Table 1 List of M ≥ 7.0 earthquakes that occurred (since 1846) in the study region (after Yadav et al. 2010)
Fig. 2
figure 2

Epicentral locations of M ≥ 7.0 earthquakes (as listed in Table 1) that occurred in northeast India and its surrounding regions (after Yadav et al. 2009, 2010)

It is evident from Table 1 that most of the Himalayan earthquakes are of shallow-type (focal depth < 80 km) earthquakes and thus more hazardous. The present study, however, aims to estimate future earthquake occurrences purely on the basis of empirical modeling of earthquake event gaps (time); hence, it does not consider any kind of social, positional, geological, or geophysical influences in the analysis.

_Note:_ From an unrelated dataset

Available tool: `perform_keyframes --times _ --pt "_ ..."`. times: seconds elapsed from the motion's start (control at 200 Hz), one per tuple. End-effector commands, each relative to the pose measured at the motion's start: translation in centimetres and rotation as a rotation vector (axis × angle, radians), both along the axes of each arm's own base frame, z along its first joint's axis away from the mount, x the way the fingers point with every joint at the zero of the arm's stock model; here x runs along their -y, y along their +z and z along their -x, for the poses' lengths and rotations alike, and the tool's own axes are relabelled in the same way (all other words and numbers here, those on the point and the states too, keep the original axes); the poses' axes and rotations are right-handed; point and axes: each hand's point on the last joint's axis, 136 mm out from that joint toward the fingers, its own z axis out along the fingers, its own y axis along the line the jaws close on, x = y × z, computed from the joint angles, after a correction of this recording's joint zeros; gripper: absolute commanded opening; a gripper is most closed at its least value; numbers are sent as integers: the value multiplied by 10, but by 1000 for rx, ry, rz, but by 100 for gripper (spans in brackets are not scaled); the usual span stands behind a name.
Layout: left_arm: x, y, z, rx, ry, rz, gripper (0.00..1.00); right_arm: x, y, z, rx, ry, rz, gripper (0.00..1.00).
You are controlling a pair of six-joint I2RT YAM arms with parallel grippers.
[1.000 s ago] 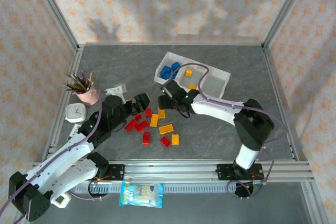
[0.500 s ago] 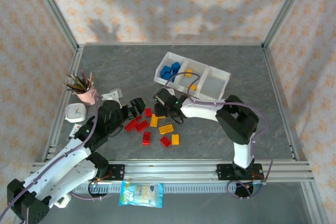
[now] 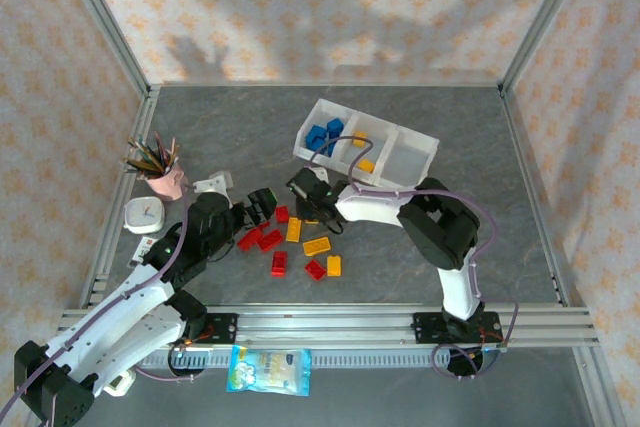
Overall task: Sort the legos into containers by color
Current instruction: Pick up the lego from the center of the table, then place the lego in the container.
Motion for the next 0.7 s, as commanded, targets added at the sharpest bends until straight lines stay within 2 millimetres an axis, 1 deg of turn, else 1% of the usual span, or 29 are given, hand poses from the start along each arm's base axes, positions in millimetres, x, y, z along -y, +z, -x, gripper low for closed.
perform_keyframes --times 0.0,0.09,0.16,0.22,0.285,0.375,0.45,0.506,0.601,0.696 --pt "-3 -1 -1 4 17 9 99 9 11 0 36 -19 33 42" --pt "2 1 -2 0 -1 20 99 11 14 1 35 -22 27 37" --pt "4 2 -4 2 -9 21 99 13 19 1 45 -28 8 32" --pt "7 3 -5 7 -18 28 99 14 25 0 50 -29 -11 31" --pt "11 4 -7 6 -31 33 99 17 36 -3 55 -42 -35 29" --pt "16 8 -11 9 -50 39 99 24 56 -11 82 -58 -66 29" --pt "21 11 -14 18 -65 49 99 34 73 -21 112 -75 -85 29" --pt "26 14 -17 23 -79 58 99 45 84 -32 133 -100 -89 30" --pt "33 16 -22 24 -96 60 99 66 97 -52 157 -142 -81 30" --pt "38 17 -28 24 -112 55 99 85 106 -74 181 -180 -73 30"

2 Preliminaries and the GE model description

Let T be a positive random variable of inter-occurrence times of successive events with the density function f(t), distribution function F(t), and hazard function h(t). Let t e and τ denote the elapsed time (time beyond the last occurrence) and the residual time (remaining time to a future occurrence), respectively. Knowing the elapsed time, the residual time is a random variable. Let P(τ|t e) be the conditional probability of earthquake occurrence, i.e., the probability of an earthquake to occur during time interval t e and t e + τ given that no earthquake has been triggered during last t e year(s).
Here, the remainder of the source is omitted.